Tuesday, January 7, 2014

Is it Time to Retire the Annual Performance Review?

David Hassell in a recent blog (http://blog.15five.com/the-annual-performance-review-fail/) raised the question of abandoning the almost hopeless annual performance review.  A 2011 blog by Rachel Emma Silverman (http://blogs.wsj.com/juggle/2011/12/19/ditch-the-performance-review/) on the same topic is again making the rounds on LinkedIn. The natural question raised by both authors is: why cling to a grueling process that appears to add no value and may cause harm?



I can understand the appeal of "ditching" (to borrow from Silverman) the annual performance review: it is uncomfortable, notoriously ineffective, can cause long-term damage to relationships if not conducted correctly, and the less useless it is, the more time it demands from an already overly-demanding schedule.

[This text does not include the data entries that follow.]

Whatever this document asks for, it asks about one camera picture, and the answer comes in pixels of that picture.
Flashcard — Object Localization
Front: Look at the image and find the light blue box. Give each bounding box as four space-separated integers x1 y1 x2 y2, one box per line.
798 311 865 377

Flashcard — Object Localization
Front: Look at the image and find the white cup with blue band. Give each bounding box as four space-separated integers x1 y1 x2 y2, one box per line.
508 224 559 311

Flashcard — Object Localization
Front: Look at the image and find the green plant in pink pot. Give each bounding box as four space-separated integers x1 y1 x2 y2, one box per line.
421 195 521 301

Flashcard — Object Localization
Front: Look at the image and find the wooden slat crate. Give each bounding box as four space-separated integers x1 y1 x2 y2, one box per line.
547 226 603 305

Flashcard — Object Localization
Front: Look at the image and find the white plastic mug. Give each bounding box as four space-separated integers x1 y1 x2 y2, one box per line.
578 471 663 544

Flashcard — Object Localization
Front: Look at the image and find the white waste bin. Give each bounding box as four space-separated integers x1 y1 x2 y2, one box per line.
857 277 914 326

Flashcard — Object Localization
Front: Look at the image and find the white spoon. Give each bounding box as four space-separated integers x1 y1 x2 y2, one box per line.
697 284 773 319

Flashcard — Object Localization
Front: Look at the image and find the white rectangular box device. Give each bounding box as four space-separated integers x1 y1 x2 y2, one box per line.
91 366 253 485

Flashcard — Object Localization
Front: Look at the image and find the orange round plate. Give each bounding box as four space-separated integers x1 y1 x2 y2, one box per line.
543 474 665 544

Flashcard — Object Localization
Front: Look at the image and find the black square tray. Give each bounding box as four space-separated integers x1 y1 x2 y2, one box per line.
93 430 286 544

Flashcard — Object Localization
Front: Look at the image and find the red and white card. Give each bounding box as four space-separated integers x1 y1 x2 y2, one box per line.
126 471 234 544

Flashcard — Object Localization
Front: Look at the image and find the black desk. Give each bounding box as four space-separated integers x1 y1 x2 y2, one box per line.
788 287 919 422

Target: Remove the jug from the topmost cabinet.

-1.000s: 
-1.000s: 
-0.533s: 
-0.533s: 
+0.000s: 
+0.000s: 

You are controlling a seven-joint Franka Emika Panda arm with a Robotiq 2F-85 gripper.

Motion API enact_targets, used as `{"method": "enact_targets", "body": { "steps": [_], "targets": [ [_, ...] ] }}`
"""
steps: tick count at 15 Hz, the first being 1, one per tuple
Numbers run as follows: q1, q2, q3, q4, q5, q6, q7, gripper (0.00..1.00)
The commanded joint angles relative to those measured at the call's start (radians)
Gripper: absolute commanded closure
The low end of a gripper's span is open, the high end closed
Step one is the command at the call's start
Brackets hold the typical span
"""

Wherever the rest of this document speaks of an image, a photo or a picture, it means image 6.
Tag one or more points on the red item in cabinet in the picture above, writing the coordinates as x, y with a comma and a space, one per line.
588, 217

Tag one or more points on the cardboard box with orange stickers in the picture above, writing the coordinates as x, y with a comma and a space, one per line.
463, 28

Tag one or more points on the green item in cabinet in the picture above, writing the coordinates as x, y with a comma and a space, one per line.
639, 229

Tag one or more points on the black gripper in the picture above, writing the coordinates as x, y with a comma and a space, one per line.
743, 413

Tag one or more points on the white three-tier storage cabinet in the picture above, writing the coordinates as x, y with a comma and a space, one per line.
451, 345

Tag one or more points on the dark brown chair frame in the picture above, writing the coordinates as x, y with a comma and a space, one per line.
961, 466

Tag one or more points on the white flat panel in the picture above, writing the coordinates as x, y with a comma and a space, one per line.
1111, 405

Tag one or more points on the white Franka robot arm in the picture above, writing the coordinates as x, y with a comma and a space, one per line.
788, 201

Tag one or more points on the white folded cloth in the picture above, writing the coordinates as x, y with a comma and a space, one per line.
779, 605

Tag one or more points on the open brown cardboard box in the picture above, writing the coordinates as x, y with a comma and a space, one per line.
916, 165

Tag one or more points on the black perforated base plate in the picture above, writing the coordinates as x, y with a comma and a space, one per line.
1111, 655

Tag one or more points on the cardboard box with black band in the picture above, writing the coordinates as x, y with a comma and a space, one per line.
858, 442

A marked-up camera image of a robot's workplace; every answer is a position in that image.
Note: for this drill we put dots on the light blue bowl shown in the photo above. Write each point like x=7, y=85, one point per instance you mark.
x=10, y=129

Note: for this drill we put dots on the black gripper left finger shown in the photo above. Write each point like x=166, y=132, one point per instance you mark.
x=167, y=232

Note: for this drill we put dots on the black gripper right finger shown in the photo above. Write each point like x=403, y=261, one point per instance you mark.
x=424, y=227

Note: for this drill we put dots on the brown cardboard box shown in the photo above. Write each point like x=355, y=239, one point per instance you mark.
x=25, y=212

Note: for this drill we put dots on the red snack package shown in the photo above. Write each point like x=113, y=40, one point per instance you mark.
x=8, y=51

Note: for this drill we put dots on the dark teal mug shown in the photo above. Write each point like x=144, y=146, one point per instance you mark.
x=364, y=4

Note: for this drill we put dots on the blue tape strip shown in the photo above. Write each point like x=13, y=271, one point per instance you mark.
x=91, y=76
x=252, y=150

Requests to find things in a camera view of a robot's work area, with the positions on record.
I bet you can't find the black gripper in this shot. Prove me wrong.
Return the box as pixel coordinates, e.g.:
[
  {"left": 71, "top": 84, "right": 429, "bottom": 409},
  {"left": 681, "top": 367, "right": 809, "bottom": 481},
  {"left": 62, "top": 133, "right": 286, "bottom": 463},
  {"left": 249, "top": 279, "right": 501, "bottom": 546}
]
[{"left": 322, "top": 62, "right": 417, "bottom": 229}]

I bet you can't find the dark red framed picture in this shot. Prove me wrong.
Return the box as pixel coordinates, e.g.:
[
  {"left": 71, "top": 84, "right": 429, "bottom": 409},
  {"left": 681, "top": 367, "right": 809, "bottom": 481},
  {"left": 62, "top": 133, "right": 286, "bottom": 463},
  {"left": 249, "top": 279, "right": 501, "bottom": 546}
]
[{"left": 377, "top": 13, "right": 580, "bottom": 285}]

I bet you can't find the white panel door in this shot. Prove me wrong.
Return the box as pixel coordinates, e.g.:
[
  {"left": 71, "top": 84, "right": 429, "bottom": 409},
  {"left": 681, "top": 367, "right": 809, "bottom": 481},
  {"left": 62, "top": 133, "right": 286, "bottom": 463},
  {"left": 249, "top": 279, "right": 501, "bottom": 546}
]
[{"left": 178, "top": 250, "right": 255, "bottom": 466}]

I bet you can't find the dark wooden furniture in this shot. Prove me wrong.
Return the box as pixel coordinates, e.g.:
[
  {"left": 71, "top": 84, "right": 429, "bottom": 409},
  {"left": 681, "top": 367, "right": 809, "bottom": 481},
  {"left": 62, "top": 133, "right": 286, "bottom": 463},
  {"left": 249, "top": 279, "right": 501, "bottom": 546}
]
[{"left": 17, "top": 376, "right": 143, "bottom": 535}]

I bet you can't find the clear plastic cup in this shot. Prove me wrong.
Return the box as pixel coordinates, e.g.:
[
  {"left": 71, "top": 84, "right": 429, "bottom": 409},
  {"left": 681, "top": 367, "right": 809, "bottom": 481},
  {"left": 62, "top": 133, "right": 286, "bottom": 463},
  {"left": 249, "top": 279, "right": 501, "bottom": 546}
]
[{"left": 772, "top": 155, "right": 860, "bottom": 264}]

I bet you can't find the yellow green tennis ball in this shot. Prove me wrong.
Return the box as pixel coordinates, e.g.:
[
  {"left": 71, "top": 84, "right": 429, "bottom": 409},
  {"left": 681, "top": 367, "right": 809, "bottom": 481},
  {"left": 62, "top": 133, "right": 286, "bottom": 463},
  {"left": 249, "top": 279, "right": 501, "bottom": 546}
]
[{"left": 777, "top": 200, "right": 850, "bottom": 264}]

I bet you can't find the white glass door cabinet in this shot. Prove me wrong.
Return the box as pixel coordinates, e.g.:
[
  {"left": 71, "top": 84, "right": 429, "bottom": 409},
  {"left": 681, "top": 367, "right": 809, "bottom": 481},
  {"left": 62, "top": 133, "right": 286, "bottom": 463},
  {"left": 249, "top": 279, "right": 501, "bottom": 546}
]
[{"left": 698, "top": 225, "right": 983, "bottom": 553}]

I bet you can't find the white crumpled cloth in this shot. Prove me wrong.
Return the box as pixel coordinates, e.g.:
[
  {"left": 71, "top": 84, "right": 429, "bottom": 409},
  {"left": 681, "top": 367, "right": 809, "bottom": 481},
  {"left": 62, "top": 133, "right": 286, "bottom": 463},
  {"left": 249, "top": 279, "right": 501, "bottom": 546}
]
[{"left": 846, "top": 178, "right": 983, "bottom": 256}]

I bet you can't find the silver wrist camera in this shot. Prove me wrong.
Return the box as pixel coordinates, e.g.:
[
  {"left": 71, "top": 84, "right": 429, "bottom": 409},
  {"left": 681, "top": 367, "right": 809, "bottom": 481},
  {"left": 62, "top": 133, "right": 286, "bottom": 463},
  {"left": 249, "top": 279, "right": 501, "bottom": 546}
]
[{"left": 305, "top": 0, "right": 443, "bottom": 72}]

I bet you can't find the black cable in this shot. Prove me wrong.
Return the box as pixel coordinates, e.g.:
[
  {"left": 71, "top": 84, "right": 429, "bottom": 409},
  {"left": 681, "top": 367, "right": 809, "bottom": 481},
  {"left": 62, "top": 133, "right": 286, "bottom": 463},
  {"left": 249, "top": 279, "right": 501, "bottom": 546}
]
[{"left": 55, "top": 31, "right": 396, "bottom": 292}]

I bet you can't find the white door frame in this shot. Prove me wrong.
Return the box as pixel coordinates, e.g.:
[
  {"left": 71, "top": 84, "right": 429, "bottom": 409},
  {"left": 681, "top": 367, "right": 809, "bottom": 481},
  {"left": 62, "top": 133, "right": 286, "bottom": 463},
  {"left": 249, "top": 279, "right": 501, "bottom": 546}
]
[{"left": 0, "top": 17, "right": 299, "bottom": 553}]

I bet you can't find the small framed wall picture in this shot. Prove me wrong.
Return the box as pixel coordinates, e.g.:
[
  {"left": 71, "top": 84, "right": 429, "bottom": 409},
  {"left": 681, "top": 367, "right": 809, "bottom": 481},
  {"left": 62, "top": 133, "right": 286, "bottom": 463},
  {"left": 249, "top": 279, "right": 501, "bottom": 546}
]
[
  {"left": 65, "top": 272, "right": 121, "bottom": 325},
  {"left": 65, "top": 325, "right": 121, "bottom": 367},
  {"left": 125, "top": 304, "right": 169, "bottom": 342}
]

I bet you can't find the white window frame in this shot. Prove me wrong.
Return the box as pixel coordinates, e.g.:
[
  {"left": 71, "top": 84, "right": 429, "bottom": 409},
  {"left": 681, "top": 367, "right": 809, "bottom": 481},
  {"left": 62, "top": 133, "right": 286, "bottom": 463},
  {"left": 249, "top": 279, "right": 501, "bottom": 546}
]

I can also understand the appeal of regular informal feedback; we understand intuitively that this is the kind of feedback that is most helpful to employees.

If the annual review process adds so little value, and regular informal feedback is intuitively superior, why not replace the one with the other, as Silverman and Hassell, among others, have suggested?

There is a simple answer: because a lack of regular, ongoing feedback is precisely the reason annual reviews are so uncomfortable and ineffective. The annual review was never intended as a stand-alone process. HR leaders and organizational leaders have been preaching since the beginning of time that regular frank feedback is the foundation of the annual performance review. If we have not succeeded in inculcating the value of regular ongoing performance feedback after all this time, and with the specter of the annual review hanging over everyone’s head, then what makes us think we can inculcate that value without the annual review to hold managers at least minimally accountable?

Organizations measure and meet about what they care about. Financial data is regularly measured, reported on, and met about. Performance reviews and feedback are generally measured once a year with the annual performance review. As a result, regular ongoing feedback is naturally prioritized behind tasks whose pulse we take regularly. But at least we take the performance-review pulse once a year. When we talk about regular ongoing informal feedback, I understand that to imply that we will not be directly measuring this at all. It may not be the intent of such a plan, but the end effect, in a world of infinite demand and finite resources, is that performance feedback will become even rarer than it is now. And we can call this style of regular feedback informal if we like, but if managers do not regularly set aside blocks of time dedicated to reviewing the performance of each employee over the past week or so, it will not happen. Managers are already overburdened.

A point about how uncomfortable the annual performance review is. All accountability is uncomfortable, especially when it is not routine and regular. Performance reviews are accountability. They are crucial conversations. What makes the annual review unnecessarily uncomfortable is that we are accountable for discussing difficult issues that we should have been discussing regularly for the last year but have not.

If we have tools for motivating managers to provide regular, prompt performance feedback to their staff, we should by all means do so. But as a means of establishing a solid foundation for the annual review, not as a replacement for it. If we have the crucial conversations when and as often as we should, the annual review would become a capstone to a year-long process, rather than the too-late springboard for too-many difficult issues; an opportunity to step back and holistically review the conversations and trends over the past year, rather than the one opportunity to raise them too late.